◆ **Task instructions**: Return an exact copy of the entries, skipping any picture you find.

◆ **Stored data**:
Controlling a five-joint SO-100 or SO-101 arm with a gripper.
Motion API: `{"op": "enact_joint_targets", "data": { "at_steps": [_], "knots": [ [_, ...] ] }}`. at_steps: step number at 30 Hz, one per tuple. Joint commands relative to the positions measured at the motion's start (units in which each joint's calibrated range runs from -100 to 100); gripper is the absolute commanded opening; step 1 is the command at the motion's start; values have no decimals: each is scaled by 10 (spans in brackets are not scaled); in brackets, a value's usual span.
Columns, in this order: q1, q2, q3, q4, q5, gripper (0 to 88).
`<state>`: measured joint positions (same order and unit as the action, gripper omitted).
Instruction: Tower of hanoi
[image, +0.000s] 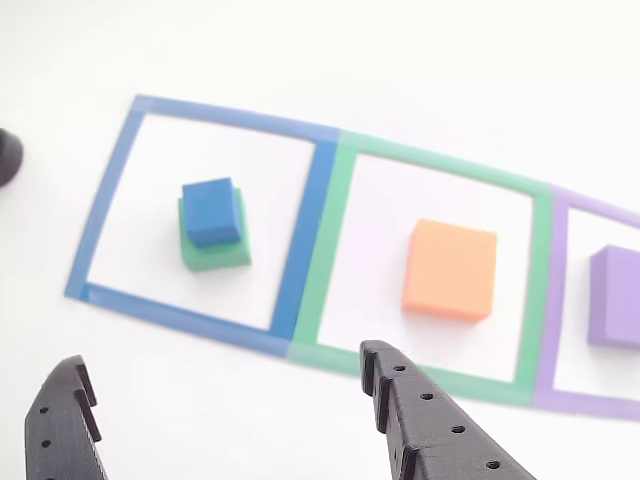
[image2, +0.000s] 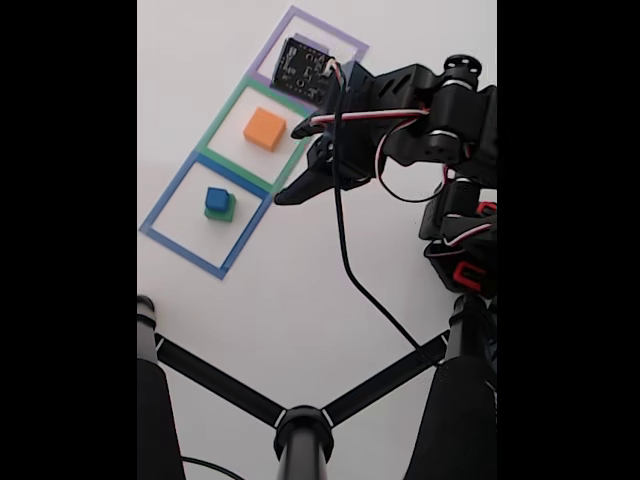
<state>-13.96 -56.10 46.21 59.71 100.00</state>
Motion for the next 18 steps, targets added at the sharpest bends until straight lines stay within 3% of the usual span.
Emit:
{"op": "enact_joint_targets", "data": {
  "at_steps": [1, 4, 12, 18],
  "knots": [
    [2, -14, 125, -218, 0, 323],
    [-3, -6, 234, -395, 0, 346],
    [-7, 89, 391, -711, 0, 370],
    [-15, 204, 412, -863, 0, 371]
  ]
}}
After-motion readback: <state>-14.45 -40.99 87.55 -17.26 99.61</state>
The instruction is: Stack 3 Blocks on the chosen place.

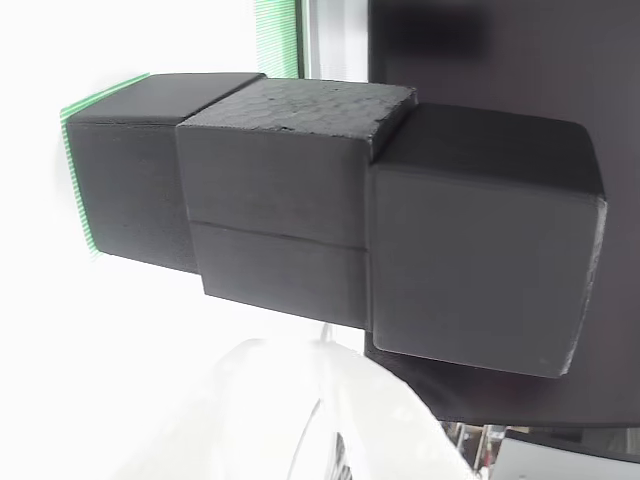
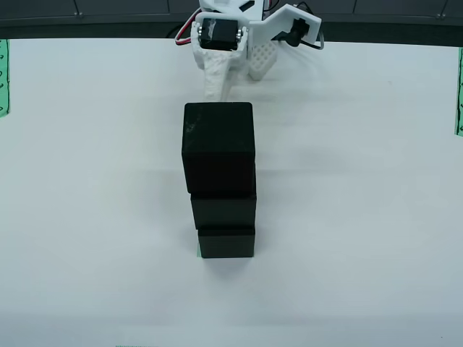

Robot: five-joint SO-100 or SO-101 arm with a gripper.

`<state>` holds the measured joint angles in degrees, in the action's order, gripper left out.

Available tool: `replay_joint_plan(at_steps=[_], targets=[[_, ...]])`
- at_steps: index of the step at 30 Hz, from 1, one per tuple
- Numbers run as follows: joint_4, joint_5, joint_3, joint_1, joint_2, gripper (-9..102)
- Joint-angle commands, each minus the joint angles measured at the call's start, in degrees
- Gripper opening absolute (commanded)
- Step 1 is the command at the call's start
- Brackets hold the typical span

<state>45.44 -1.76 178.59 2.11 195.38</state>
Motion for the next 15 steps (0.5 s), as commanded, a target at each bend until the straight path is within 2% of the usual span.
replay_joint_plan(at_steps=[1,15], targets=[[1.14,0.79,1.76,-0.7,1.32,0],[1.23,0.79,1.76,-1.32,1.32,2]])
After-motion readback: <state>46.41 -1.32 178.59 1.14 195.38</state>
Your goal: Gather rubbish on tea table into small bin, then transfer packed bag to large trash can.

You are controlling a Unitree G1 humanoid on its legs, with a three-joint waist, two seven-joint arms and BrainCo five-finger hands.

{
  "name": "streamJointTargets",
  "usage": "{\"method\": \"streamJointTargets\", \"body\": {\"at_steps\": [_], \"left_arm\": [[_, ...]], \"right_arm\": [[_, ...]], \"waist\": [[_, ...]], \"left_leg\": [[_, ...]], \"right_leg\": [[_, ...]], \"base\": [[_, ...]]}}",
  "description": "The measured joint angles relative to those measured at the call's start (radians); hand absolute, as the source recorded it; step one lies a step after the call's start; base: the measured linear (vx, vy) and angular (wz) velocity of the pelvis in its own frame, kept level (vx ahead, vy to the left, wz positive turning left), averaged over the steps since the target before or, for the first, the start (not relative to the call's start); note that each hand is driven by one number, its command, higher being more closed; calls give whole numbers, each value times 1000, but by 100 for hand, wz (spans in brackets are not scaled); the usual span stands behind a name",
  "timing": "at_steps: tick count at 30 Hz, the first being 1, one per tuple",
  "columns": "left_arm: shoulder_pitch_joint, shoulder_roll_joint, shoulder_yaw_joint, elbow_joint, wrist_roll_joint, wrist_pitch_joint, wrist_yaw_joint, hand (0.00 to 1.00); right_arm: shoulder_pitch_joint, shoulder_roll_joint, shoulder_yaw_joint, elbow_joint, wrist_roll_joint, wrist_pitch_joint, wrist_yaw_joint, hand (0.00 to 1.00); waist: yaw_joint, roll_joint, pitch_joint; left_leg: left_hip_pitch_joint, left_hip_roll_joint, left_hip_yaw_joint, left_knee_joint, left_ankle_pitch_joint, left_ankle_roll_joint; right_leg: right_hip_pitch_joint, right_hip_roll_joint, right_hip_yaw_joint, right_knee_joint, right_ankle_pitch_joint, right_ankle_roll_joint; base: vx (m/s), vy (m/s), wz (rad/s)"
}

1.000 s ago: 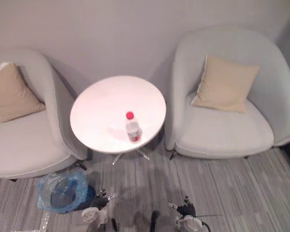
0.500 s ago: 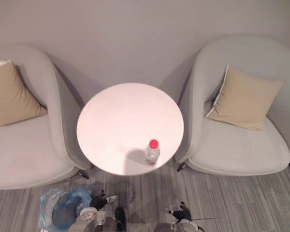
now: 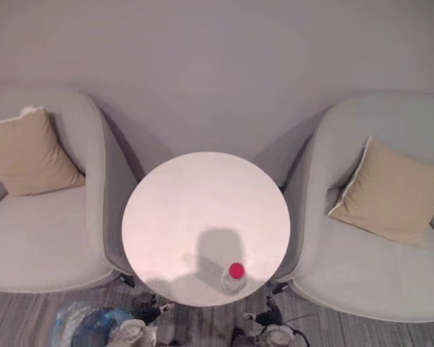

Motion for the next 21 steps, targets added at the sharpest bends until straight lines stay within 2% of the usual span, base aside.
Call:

◆ **Answer**:
Controlling a five-joint SO-100 or SO-101 arm with a gripper.
Motion API: `{"op": "enact_joint_targets", "data": { "at_steps": [_], "knots": [ [_, ...] ] }}`. at_steps: step number at 30 Hz, one per tuple. Joint commands relative to the positions measured at the motion's start (units in which each joint's calibrated range runs from -100 to 100); gripper is the absolute commanded opening; step 1 is the command at the motion's start; values have no decimals: each is scaled by 10 (spans in brackets are not scaled); in brackets, a value's usual span.
Columns, in this order: q1, q2, q3, q4, q5, gripper (0 to 88).
`<state>`: measured joint positions (same order and unit as the action, gripper omitted).
Instruction: Tower of hanoi
[image, +0.000s] 
[image2, +0.000s] 
<state>-13.96 -56.10 46.21 59.71 100.00</state>
Motion for the next 18 steps, targets added at the sharpest bends until straight lines stay within 3% of the usual span.
Emit:
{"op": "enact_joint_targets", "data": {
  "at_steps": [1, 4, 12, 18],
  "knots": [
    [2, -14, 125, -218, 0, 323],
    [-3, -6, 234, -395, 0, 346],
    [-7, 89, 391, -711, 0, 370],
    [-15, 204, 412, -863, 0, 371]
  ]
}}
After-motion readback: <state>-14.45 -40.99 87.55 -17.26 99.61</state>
The instruction is: Stack 3 Blocks on the chosen place.


Robot: five-joint SO-100 or SO-101 arm with a gripper.

`<state>` holds the measured joint angles in degrees, in the action's order, gripper left out.

Available tool: `replay_joint_plan(at_steps=[_], targets=[[_, ...]])`
- at_steps: index of the step at 30 Hz, from 1, one per tuple
- Numbers run as follows: joint_4, joint_5, joint_3, joint_1, joint_2, gripper (-9..102)
- Joint-angle commands, each minus the joint angles measured at the call's start, in degrees
- Gripper opening absolute (commanded)
- Step 1 is the command at the call's start
- Brackets hold the typical span

<state>45.44 -1.76 178.59 2.11 195.38</state>
Motion for the next 15 steps (0.5 s), as commanded, a target at each bend until the straight path is within 2% of the usual span.
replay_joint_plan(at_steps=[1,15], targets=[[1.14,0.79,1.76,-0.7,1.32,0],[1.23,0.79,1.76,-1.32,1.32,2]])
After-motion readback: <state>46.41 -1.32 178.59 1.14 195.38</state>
Your goal: Gather rubbish on tea table into small bin, then transfer packed bag to large trash can.

You are controlling a Unitree G1 humanoid on its legs, with a three-joint waist, two seven-joint arms and BrainCo five-finger hands.

{
  "name": "streamJointTargets",
  "usage": "{\"method\": \"streamJointTargets\", \"body\": {\"at_steps\": [_], \"left_arm\": [[_, ...]], \"right_arm\": [[_, ...]], \"waist\": [[_, ...]], \"left_leg\": [[_, ...]], \"right_leg\": [[_, ...]], \"base\": [[_, ...]]}}",
  "description": "The measured joint angles relative to those measured at the call's start (radians); hand absolute, as the source recorded it; step one lies a step after the call's start; base: the measured linear (vx, vy) and angular (wz) velocity of the pelvis in its own frame, kept level (vx ahead, vy to the left, wz positive turning left), averaged over the steps since the target before or, for the first, the start (not relative to the call's start); note that each hand is driven by one number, its command, higher being more closed; calls give whole numbers, each value times 1000, but by 100 for hand, wz (spans in brackets are not scaled); the usual span stands behind a name",
  "timing": "at_steps: tick count at 30 Hz, the first being 1, one per tuple",
  "columns": "left_arm: shoulder_pitch_joint, shoulder_roll_joint, shoulder_yaw_joint, elbow_joint, wrist_roll_joint, wrist_pitch_joint, wrist_yaw_joint, hand (0.00 to 1.00); right_arm: shoulder_pitch_joint, shoulder_roll_joint, shoulder_yaw_joint, elbow_joint, wrist_roll_joint, wrist_pitch_joint, wrist_yaw_joint, hand (0.00 to 1.00); waist: yaw_joint, roll_joint, pitch_joint; left_leg: left_hip_pitch_joint, left_hip_roll_joint, left_hip_yaw_joint, left_knee_joint, left_ankle_pitch_joint, left_ankle_roll_joint; right_leg: right_hip_pitch_joint, right_hip_roll_joint, right_hip_yaw_joint, right_knee_joint, right_ankle_pitch_joint, right_ankle_roll_joint; base: vx (m/s), vy (m/s), wz (rad/s)"
}

1.000 s ago: 
0.500 s ago: 
now: 

Motion for the next 21 steps, targets added at the sharpest bends until straight lines stay within 2% of the usual span, base aside.
Call:

This answer is now complete.